Ruiz allowed him to fidget, while Ruiz maintained a frown of officious suspicion. “Well,” he finally said, “I’ll tell you later. For now, I’ll stay at your inn, sell a little oil, and soak up the lay of the land. Acclimate. You’ve noticed the blackout from the orbital station?”

Denklar seemed startled. “Actually… no. We have spy beads active here, of course, beaming data up to the platform, but very little downlink traffic. This is an unimportant station, after all. Any child who shows any talent for conjuring is immediately sold off to a mage school in one of the major towns, so no serious collecting occurs here.” A light seemed to switch on behind Denklar’s eyes. “You’re here to investigate the poachers, aren’t you?”

Ruiz frowned more severely. “My mission is classified. Don’t be inquisitive. The blackout I mentioned now includes your uplink; my boat is monitoring the spectrum for violations. It’s a very good boat.”

“Of course, of course. Well, count on me. What shall I call you, by the way?”

“Call me Wuhiya. Don’t alter your behavior toward me, except to permit me to peddle my wares in your common room.”

“I wish you wouldn’t. Word may get around, and then I’ll have snake oil men infesting every corner.”

“You can handle it.” Ruiz was suddenly very tired. “Go away now; we’ll talk more in the morning.”

Denklar left, clearly unhappy. Ruiz barred the door, then set out various alarms and mantraps, which might preserve his life if enemies arrived while he slept.

Just before Ruiz was ready for bed, the green moth flew into the lamp and perished in a puff of twinkling sparks.

Chapter 8

A hundred kilometers away, in the stone town of Kobatum, a man sat at a table, eyes blank, mouth stretched into a shape of soundless pleasure. Occasionally he jerked and his eyes rolled. On the table before him was a small box of black plastic, from which a flat cable led to a strapped-on inducer at the base of his skull.

Far above, at the edge of the sky, a cloud of minute objects skipped through the first traces of atmosphere. Some took too steep a dive and burned up, but the rest eventually fell safely into the stratosphere.

When they reached thicker air, they sprouted tiny wings and shot off in all directions. An hour later they had scattered to every region of Pharaoh’s habitable plateau, seeking out pheromonic beacons.

One settled just inside the man’s window. It mated its tiny interface with the receiver that sat on the sill, activating a low insistent alarm, a pulsing note that could not be heard outside the man’s rooms.

When his pleasure device timed out, the man noticed the alarm and pulled off the inducer.

“What now?” he said tonelessly, addressing the empty room.

He went to the receiver and punched the button that shut off the alarm. The message from orbit fed itself onto the receiver’s small screen, and the man bent to watch it scroll up:

UBERFACTORIAL AGENT ON PHARAOH, PROBABLY DISGUISED AS ITINERANT SNAKE OIL MAN. EXTREME THREAT TO OPERATIONS. CARRIES GENCHA DEATH NET. IDENTIFY AND DISPOSE UNTRACEABLY. PROCEED WITH MAXIMUM CAUTION.

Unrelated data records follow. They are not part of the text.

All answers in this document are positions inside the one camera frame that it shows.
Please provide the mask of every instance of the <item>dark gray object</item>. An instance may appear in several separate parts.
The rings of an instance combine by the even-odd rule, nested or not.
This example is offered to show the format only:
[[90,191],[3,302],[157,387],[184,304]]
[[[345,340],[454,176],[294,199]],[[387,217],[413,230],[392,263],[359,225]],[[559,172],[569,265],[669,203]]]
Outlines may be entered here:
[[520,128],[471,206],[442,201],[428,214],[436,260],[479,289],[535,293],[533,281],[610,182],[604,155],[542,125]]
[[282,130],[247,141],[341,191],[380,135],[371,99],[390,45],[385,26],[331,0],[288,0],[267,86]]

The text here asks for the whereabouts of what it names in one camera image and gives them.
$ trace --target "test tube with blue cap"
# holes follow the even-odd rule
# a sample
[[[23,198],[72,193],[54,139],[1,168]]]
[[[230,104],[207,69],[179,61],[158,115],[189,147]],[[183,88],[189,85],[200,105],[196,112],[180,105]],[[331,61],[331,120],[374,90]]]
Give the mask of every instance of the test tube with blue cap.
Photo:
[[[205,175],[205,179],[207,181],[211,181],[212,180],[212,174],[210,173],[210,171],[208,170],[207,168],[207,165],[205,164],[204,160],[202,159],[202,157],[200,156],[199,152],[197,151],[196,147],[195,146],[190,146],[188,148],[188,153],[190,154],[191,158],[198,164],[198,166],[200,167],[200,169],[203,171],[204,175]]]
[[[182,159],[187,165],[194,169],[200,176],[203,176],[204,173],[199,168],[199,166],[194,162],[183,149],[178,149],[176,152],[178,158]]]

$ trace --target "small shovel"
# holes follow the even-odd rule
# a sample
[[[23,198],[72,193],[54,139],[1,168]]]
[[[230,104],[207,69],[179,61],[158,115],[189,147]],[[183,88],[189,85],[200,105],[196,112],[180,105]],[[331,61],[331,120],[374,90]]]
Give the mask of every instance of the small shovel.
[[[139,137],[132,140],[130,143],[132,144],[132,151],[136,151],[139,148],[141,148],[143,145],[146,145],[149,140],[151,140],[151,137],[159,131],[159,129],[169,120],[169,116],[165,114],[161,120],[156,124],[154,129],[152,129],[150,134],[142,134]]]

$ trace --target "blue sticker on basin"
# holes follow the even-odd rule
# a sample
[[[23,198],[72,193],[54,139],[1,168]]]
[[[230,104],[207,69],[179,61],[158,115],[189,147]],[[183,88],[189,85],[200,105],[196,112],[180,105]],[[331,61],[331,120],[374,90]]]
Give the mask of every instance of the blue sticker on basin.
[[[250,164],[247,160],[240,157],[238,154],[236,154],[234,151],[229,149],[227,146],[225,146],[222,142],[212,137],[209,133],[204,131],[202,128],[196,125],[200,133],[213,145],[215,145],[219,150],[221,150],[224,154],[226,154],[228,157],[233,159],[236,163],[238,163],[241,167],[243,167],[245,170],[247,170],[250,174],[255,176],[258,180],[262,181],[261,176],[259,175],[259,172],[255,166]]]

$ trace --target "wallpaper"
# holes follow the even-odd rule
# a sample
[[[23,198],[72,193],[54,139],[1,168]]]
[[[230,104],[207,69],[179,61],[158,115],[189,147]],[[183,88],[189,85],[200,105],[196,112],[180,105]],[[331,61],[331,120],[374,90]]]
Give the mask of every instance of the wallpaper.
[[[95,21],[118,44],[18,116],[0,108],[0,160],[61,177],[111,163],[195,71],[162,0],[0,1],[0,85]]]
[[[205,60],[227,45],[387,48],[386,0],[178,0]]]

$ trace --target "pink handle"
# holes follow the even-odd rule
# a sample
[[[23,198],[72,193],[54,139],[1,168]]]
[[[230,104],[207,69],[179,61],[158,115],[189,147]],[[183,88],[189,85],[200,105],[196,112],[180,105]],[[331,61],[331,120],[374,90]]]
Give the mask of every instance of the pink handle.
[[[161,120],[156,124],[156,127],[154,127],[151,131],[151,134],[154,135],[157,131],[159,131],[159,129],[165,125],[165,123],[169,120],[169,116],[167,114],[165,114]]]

Following the message a grainy picture appeared. A lean handsome face stared boldly from the screen — a confident purposeful face.

“Maximum caution,” the man muttered irritably. He plucked the messenger from the device and crushed it between his fingers, rolling it into a tiny ball of foil. He flipped it out the window, and sat down to think. In all likelihood, the agent was working someone else’s sector, and thus was someone else’s problem. Just as well, he thought. He preferred his kills simple, direct, intimate. This assignment would require a frustratingly indirect approach.

Still, a kill was a kill, and he began to hope that the agent would be foolish enough to stray into his sector. He laid out his own disguise, which was also the ragged finery of a snake oil peddler. “Apparently,” he said to himself, “we think alike.” He checked his tattoos, which were bright. He made certain that his weapons were charged and in perfect repair. He set out his stock of snake oil and made sure that none of the vials was too far past its prime. He packed a few little pangalac luxuries — bootleg skinjectors, proscribed neural inducers, black market entertainment skeins — these he’d use to bribe other League agents, when their cooperation was necessary. All these things he arranged in neat patterns on his table, because he was a man who was careful and particular.

Finally, he went to the wall and opened a secret compartment in the stone. In the compartment he hid all the pangalac artifacts he would leave behind. Then he lay on his pallet and rested, waiting for morning. But he did not sleep; he lay in the dark with eyes wide open, his mouth fixed in a trembling smile.

* * *

At daybreak, Ruiz Aw awakened to the sound of jingling harness and shouting, sounds which drifted faintly through his window. There was some unusual quality in the shouts, some discordant vitality that attracted Ruiz’s curiosity. A glance through his window revealed nothing but the empty square, with its sinister boxes, and the waste, gray and empty under the dawning light. He rose from the bed and went out into the hall, though the mud floor was icy under his bare feet.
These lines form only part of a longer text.